%%
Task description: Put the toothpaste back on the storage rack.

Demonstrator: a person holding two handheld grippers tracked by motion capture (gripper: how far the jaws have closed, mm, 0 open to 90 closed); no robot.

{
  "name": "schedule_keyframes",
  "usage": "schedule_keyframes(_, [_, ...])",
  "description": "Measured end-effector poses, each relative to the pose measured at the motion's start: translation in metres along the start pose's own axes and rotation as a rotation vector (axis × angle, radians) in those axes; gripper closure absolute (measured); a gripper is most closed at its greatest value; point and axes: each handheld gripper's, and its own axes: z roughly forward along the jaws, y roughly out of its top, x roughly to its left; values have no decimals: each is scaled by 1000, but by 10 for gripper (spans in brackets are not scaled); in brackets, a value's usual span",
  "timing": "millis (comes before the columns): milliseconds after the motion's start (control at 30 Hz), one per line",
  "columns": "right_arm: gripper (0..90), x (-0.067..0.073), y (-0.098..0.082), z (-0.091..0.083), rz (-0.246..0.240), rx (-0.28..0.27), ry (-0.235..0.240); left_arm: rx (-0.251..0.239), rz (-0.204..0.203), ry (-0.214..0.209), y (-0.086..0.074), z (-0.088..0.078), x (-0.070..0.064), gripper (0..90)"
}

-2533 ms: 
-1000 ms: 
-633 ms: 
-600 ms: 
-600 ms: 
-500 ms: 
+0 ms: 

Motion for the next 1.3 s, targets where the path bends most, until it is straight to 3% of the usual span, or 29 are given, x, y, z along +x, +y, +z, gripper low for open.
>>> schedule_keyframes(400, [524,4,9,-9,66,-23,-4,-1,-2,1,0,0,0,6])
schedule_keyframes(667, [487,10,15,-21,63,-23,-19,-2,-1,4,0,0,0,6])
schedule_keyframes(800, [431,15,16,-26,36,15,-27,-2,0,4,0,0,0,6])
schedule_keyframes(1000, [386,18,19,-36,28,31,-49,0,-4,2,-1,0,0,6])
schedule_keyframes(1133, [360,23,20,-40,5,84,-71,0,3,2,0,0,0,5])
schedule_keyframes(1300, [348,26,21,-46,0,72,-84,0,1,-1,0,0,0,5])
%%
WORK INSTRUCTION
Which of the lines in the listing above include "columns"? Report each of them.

WRITTEN ANSWER
  "timing": "millis (comes before the columns): milliseconds after the motion's start (control at 30 Hz), one per line",
  "columns": "right_arm: gripper (0..90), x (-0.067..0.073), y (-0.098..0.082), z (-0.091..0.083), rz (-0.246..0.240), rx (-0.28..0.27), ry (-0.235..0.240); left_arm: rx (-0.251..0.239), rz (-0.204..0.203), ry (-0.214..0.209), y (-0.086..0.074), z (-0.088..0.078), x (-0.070..0.064), gripper (0..90)"

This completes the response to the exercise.